I purchased a MODULUS jig and lower.  Their innovation was to be an improvement from the run-of-the-mill jigs inasmuch as MODULUS had a system to set up on the center line, making the jig universal to AR-15 lowers.  A nicely done manual explained how to set-up, drill and mill out the fire control cavities; and was followed precisely.  It is cleaned up with a 1/4" four flute carbide cutter.  In my opinion, at 25,000 rpm the 1/4" cutter has excessive run-out.  In this case it was 6061 and not 7075 aluminum.  I don't know if there would have been more of a problem with 7075 or not.  With the 95% lower the rear cavity is already cut and chances of screwing up the lower are less.

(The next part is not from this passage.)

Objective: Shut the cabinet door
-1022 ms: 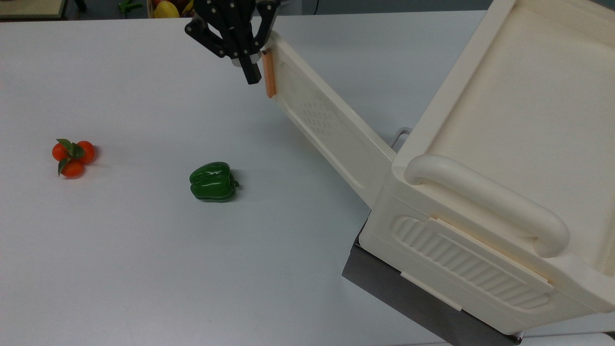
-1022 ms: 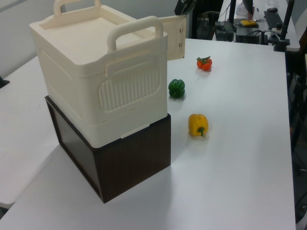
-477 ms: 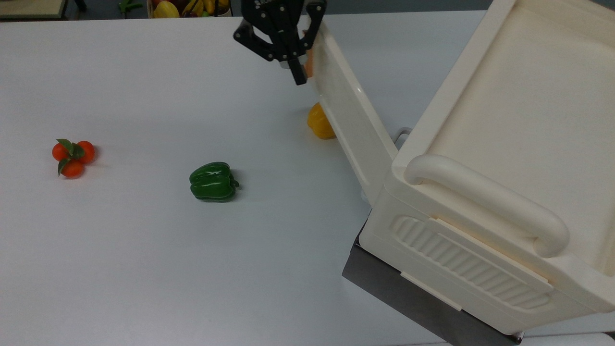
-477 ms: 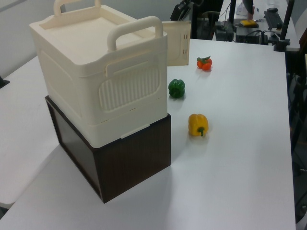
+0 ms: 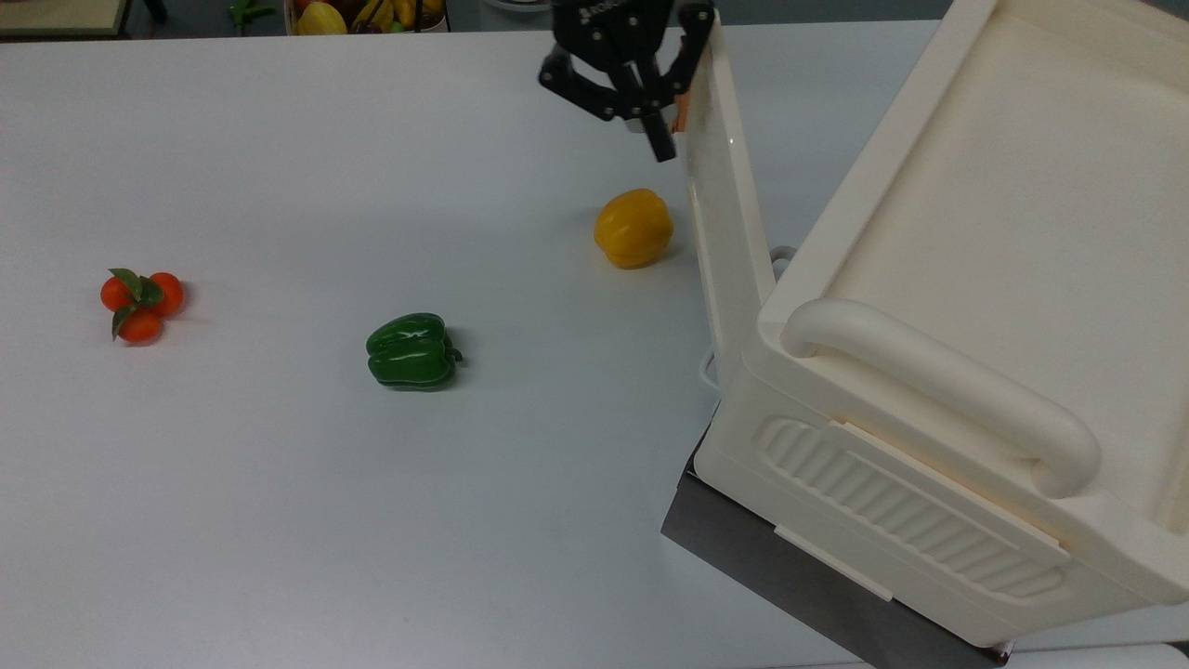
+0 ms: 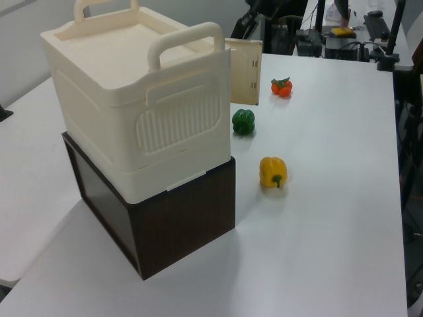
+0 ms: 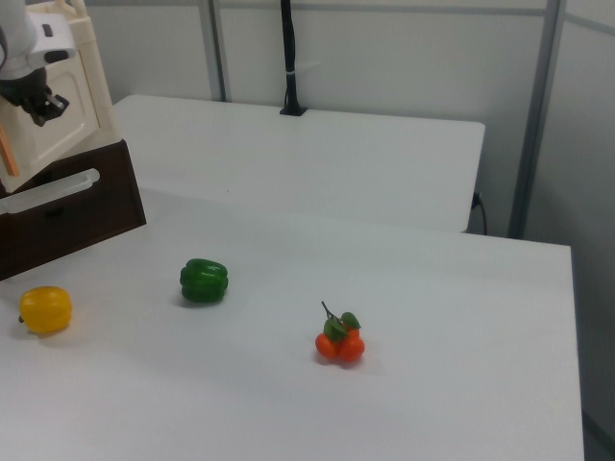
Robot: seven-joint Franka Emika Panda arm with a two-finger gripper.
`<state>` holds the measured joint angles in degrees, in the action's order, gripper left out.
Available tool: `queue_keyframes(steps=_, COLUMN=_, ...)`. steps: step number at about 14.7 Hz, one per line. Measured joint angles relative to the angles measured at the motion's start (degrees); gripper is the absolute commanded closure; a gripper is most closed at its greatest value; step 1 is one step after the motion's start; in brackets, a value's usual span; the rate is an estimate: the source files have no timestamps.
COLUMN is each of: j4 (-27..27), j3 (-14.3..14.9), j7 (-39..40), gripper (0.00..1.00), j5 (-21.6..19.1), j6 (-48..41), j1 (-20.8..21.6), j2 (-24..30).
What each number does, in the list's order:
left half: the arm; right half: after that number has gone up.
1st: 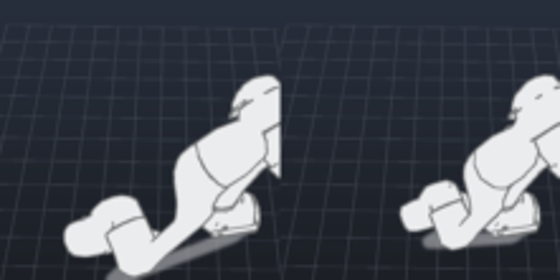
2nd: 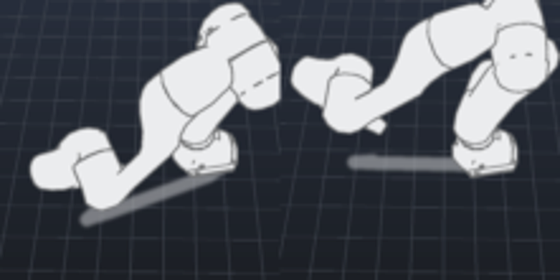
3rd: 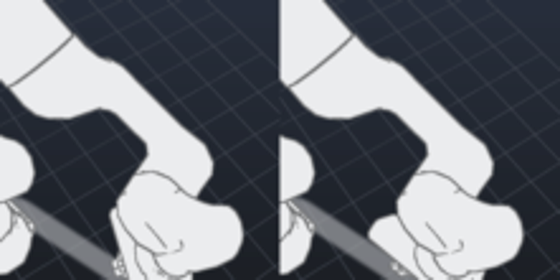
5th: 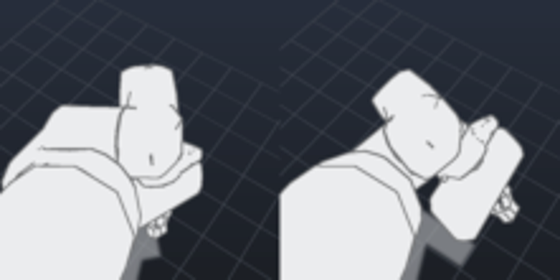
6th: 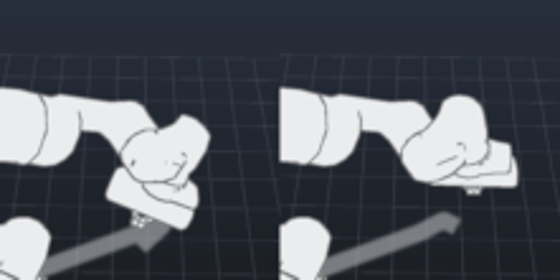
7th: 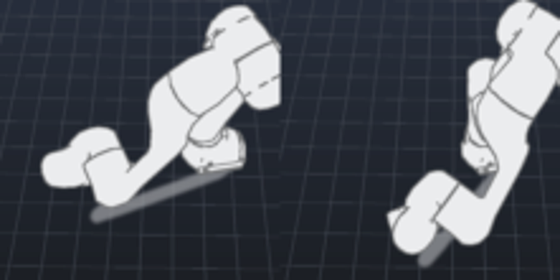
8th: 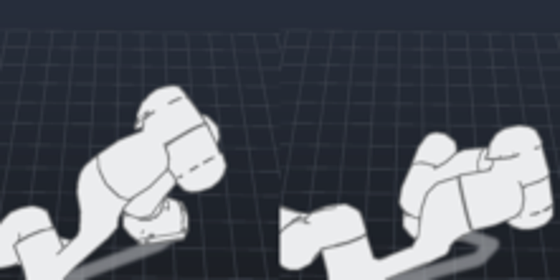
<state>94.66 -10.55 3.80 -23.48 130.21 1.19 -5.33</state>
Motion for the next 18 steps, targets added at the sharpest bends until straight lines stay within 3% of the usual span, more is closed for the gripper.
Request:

If you want to try the router system I have the following suggestions: 1) Purchase a router speed control such as from Harbor Freight ($20.00) and crank it way down.  (2) Watch very closely for any center line shift (mounting screw play) when changing back and forth from drilling plate to router plate as you progress.  (3) Keep in mind that the chatter can cause the mill to plunge if it is not really tight. (4) Do not lean on the 1/4" cutter as the shaft is extended and you will induce run out. Maybe this will be of help to anyone wanting to try a router.

I tried to write this evaluation on AR15.com but was kicked off their forum, as well as another guy I don't know for "PIMPING" a product.  Does this sound like I'm pimping MODULUS  >:(  I hope maybe some of the people from there also come here so they can see it was evaluated it like I said it would be.  ;)  Thanks!